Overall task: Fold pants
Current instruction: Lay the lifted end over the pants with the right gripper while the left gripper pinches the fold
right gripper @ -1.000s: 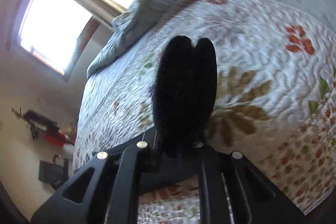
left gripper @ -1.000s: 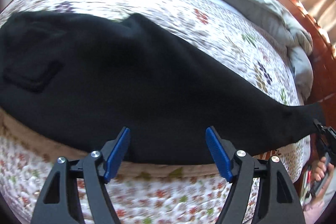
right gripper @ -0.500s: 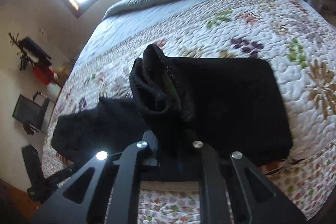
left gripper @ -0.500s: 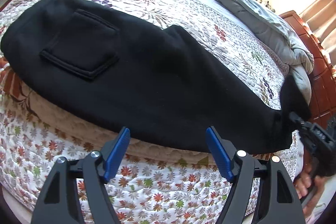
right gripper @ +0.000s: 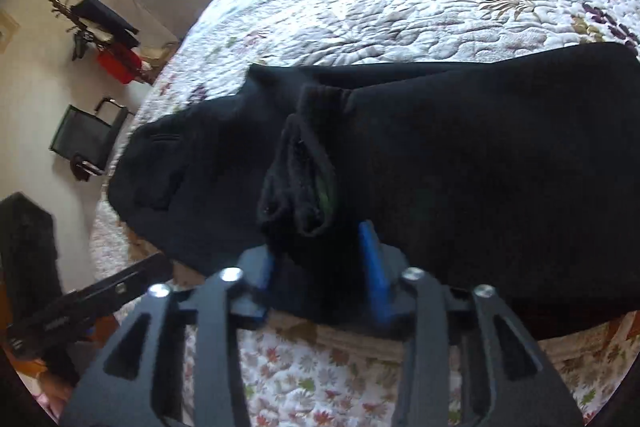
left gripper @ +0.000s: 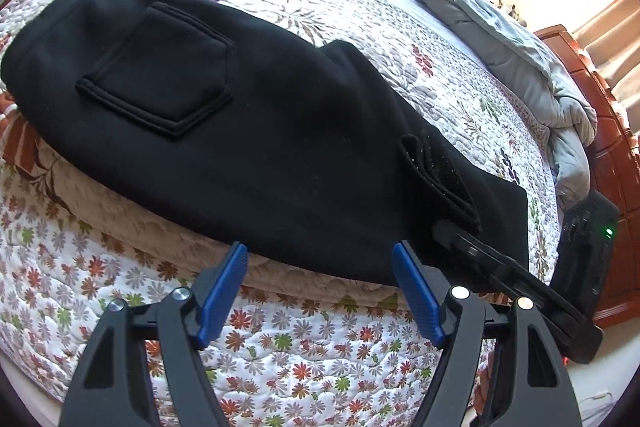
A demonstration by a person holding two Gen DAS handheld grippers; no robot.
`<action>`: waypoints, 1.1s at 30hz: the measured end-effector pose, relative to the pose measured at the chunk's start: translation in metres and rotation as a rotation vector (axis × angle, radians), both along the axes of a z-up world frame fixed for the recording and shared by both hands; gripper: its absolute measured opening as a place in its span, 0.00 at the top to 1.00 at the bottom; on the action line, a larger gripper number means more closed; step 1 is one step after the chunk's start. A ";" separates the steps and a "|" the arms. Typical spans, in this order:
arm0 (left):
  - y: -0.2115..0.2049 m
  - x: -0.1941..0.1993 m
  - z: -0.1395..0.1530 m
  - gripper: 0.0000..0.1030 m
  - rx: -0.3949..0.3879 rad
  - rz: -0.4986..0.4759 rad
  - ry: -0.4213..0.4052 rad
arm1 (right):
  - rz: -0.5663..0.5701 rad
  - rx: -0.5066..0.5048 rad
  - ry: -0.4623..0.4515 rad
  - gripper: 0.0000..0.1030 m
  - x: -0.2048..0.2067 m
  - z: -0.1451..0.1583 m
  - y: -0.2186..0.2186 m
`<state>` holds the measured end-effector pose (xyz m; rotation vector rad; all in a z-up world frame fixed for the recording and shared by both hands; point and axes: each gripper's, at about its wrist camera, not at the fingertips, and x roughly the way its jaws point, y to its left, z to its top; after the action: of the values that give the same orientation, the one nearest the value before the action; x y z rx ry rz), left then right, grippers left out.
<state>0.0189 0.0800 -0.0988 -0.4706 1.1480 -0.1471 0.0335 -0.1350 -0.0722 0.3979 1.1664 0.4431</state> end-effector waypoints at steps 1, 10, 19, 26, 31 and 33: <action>-0.002 0.001 -0.001 0.27 -0.006 -0.005 0.004 | 0.000 0.033 0.001 0.35 -0.004 0.004 -0.006; -0.051 0.025 -0.012 0.27 -0.090 -0.087 0.067 | -0.181 0.031 -0.045 0.36 -0.030 0.040 -0.100; -0.095 0.057 -0.029 0.34 -0.085 -0.107 0.098 | -0.282 0.044 -0.042 0.36 -0.046 0.035 -0.158; -0.083 0.054 -0.021 0.84 -0.073 -0.046 0.054 | -0.281 0.058 -0.054 0.36 -0.043 0.036 -0.158; -0.052 0.046 0.010 0.84 0.086 0.008 -0.075 | -0.265 0.088 -0.054 0.36 -0.040 0.033 -0.155; -0.036 0.053 -0.008 0.83 0.096 0.019 -0.010 | -0.262 0.072 -0.023 0.36 -0.035 0.022 -0.152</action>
<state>0.0715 0.0436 -0.1068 -0.3955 1.1353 -0.0770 -0.0012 -0.2872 -0.0507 0.5982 1.0612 0.2610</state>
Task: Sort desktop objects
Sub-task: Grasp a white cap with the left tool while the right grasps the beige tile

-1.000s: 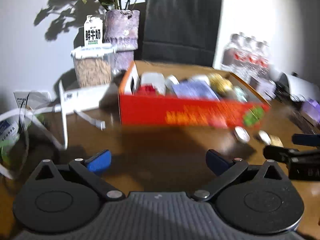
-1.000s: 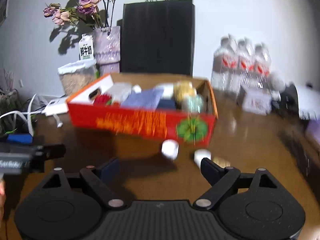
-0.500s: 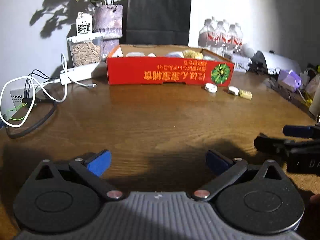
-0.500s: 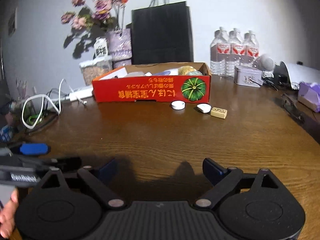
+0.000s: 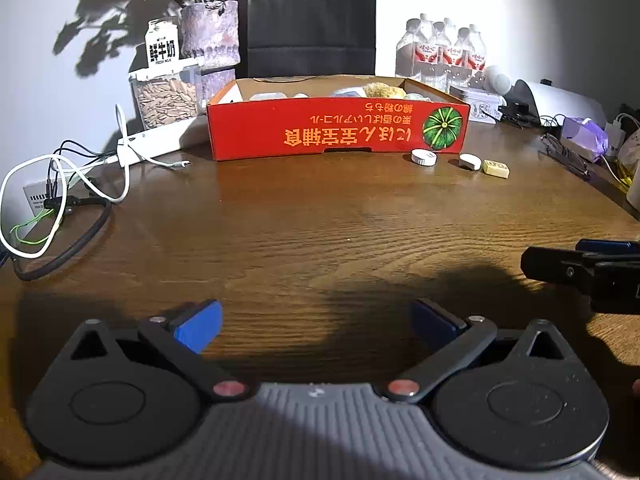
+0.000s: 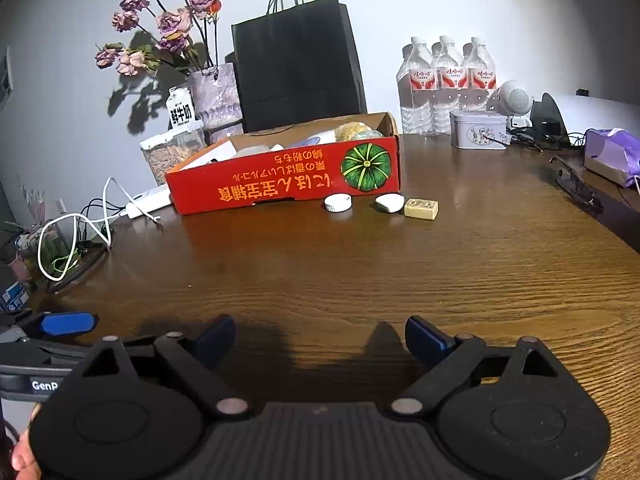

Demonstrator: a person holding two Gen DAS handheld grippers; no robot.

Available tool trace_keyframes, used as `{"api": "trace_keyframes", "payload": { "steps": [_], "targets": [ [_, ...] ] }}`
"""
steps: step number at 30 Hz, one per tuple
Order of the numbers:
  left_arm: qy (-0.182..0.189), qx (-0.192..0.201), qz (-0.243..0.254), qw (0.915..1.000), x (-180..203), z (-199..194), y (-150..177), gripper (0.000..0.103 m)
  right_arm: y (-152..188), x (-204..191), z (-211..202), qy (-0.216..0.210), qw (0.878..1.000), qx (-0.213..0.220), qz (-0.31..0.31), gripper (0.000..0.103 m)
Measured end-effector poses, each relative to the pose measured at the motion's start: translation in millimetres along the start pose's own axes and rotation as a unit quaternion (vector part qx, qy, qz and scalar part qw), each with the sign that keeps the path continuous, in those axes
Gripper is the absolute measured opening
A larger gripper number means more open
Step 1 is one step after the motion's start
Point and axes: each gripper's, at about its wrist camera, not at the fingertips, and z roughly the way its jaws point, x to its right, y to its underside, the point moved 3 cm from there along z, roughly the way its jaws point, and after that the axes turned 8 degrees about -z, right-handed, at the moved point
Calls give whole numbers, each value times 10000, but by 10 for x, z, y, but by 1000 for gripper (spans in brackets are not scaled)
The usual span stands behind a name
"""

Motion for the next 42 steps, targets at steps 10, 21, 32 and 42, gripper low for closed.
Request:
{"api": "trace_keyframes", "payload": {
  "steps": [10,21,32,42],
  "targets": [
    [395,-20,97,9992,121,139,-247,103,-305,170,106,-9,9996,-40,-289,92],
    [693,100,149,9974,529,686,-821,99,-833,756,706,600,9958,-167,-671,91],
    [1030,-75,520,9933,1058,1441,-1151,73,-1016,1058,1239,476,9947,-334,-849,67],
    [924,-244,417,9945,1105,1815,-1230,39,-851,1124,1303,-77,9951,-515,-837,39]
  ]
}}
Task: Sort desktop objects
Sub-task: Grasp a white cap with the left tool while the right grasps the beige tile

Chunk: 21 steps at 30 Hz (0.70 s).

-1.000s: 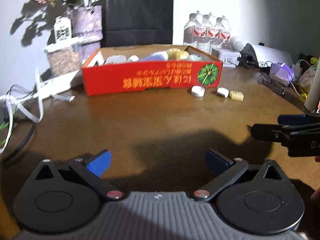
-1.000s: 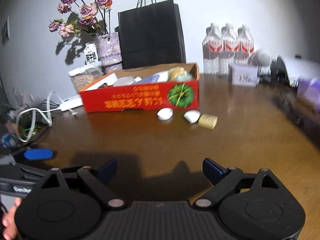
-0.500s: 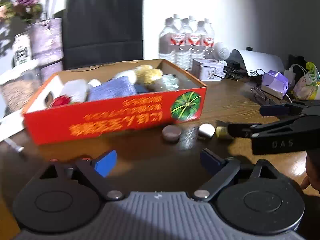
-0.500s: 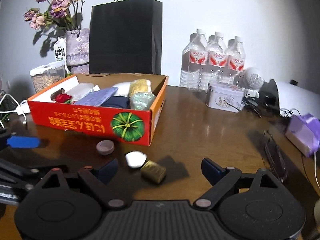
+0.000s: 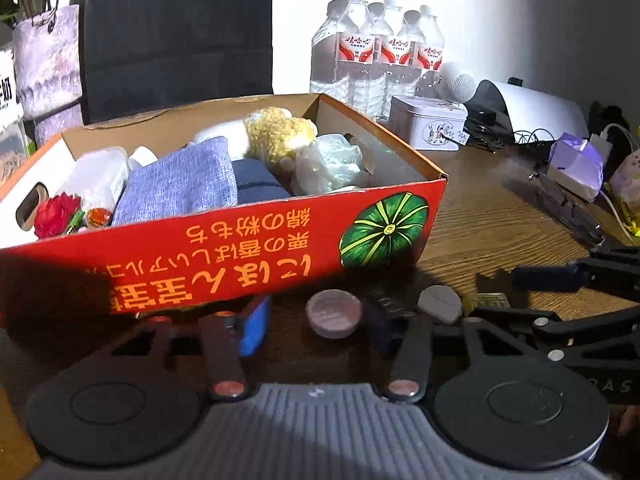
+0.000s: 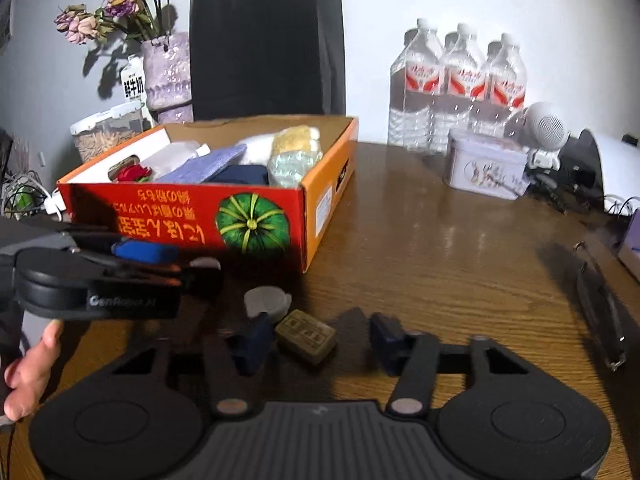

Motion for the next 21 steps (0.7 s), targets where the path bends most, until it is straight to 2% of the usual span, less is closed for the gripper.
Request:
{"api": "trace_keyframes", "payload": {
  "steps": [1,2,6,10,15,21],
  "targets": [
    [-49,15,43,10000,19,-4,7,34,12,-26,-4,46,9999,29,-95,34],
    [-72,40,99,9999,37,-13,21,30,11,-49,0,88,9998,14,-187,34],
    [-55,62,86,9999,67,-45,51,30,22,-79,-19,63,9997,41,-217,33],
    [-3,34,30,10000,62,-176,118,30,15,-55,-92,118,9999,43,47,33],
    [-12,164,3,9999,35,-621,283,30,-32,-223,-408,138,9994,291,130,33],
    [-29,263,35,9996,-78,-1168,563,30,66,-686,-719,-188,9987,462,118,33]
  ]
}}
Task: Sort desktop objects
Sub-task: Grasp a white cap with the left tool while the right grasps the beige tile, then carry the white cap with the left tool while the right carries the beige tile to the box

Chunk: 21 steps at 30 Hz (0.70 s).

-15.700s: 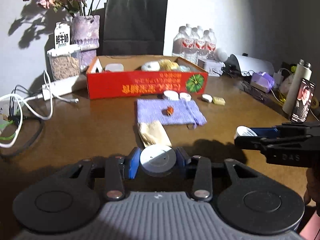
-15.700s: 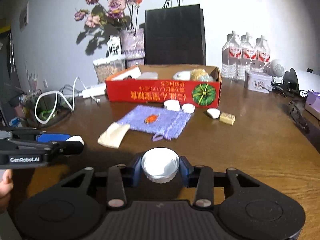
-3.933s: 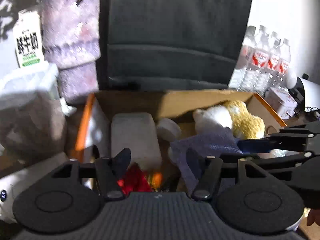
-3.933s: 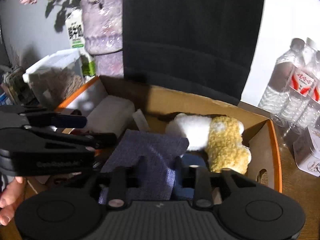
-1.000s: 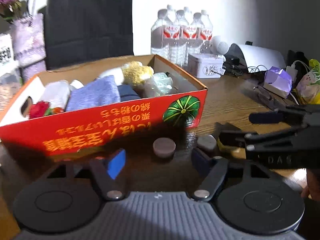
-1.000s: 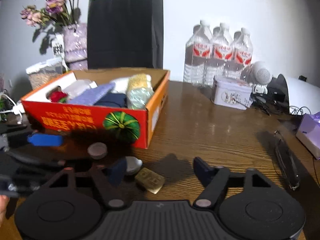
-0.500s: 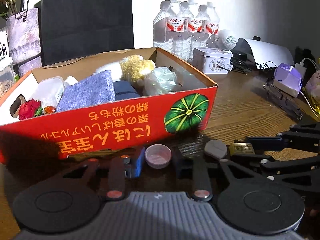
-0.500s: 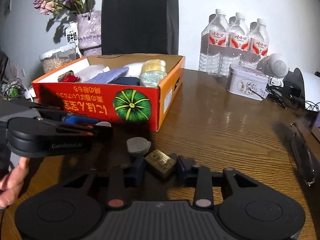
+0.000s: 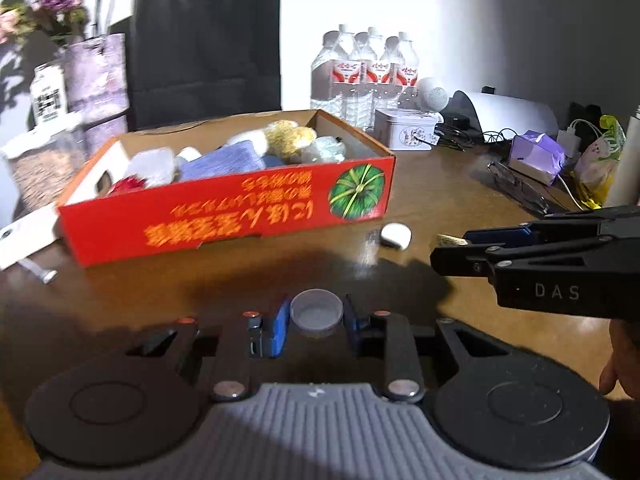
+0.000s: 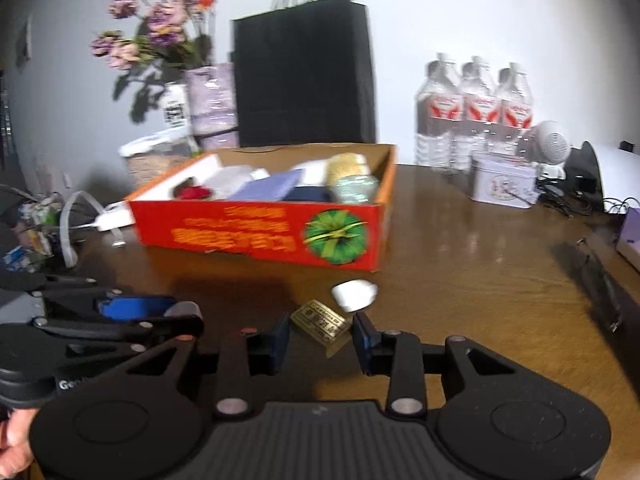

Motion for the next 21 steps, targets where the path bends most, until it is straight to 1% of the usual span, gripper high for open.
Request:
{"api": "trace_keyframes", "payload": {
  "steps": [3,9,12,15,21],
  "targets": [
    [-56,2,-72,10000,-93,-197,117,30,85,-229,-111,-153,9999,6,54,33],
    [-221,25,-317,9992,-319,-542,331,30,207,-532,-378,-214,9998,23,59,33],
    [-238,51,-348,9991,-389,-702,429,30,261,-613,-527,-186,9998,63,79,33],
    [-247,145,-212,9994,-400,-857,513,30,317,-681,-639,-90,9999,90,103,33],
    [-187,384,-149,9990,-394,-1119,567,30,327,-732,-851,95,9997,196,74,33]
  ]
}}
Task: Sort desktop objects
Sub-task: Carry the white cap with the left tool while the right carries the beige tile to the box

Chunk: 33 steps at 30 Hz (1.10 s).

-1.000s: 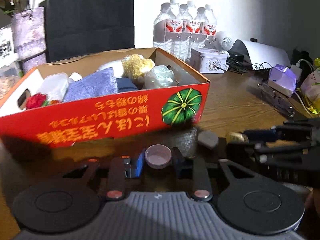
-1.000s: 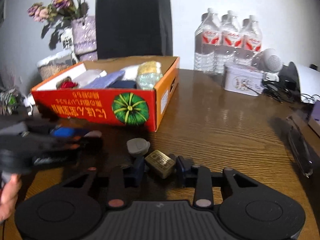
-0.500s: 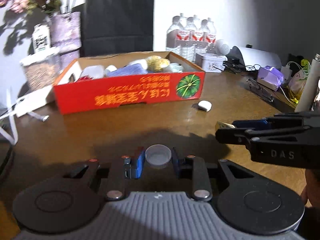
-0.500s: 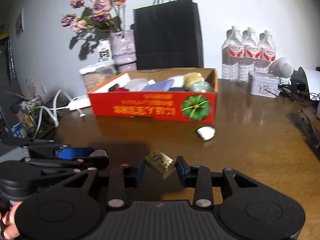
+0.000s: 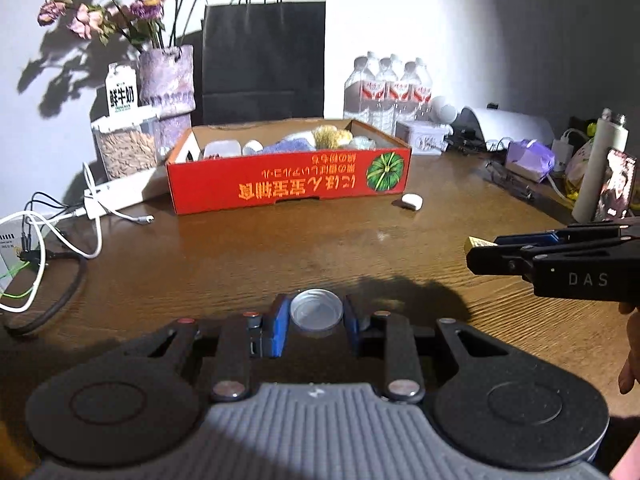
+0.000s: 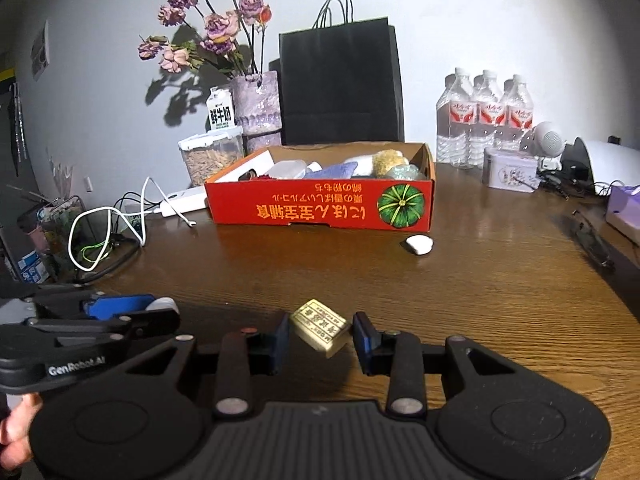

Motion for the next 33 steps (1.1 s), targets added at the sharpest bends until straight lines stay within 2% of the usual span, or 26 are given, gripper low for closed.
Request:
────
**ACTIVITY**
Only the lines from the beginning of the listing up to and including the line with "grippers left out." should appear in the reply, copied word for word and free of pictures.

**RESULT FOR THIS EXERCISE**
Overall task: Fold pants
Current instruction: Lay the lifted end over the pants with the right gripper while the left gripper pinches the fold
right gripper @ -1.000s: 
left gripper @ -1.000s: 
right gripper @ -0.500s: 
left gripper @ -0.500s: 
right gripper @ +0.000s: 
left gripper @ +0.000s: 
A demonstration by a person holding two Gen DAS handheld grippers; no robot.
`<action>`: waypoints, 1.1s at 30hz: the measured end-effector pose, relative to the pose measured at the chunk's start: translation in metres and rotation as a rotation vector (axis × angle, radians), both along the axes of a z-up world frame fixed for the recording and shared by both hands; gripper: its absolute measured opening as a place in its span, 0.00 at the top to 1.00 at the bottom; on the action line, a larger gripper number means more closed; step 1 is one step after the chunk's start. A ";" separates the steps and a "|" the arms. Typical spans, in this order:
arm0 (left):
  - y: -0.2115..0.2049 m
  - x: -0.1941..0.1993 m
  - z: -0.1395..0.1530 m
  - gripper: 0.0000..0.1030 m
  - rx: -0.3949..0.3879 rad
  - rz: -0.4986..0.4759 rad
  - ry: -0.4213..0.4052 rad
arm1 (right):
  - rz: -0.5663..0.5701 rad
  - rx: -0.5066..0.5048 rad
  - ry: -0.4623..0.4515 rad
  - gripper: 0.0000..0.1030 m
  - x: -0.2048..0.2067 m
  - z: -0.1451..0.1583 m
  - y: -0.2186..0.2186 m
`<state>` holds the measured end-effector pose (xyz m; rotation vector rad; all in a z-up world frame fixed for the recording and shared by both hands; point and axes: each gripper's, at about its wrist camera, not at the fingertips, and x roughly the way its jaws point, y to its left, z to its top; after the action: of the values that give the same orientation, the one nearest the value before the action; x y z rx ry rz), left then right, grippers left out.

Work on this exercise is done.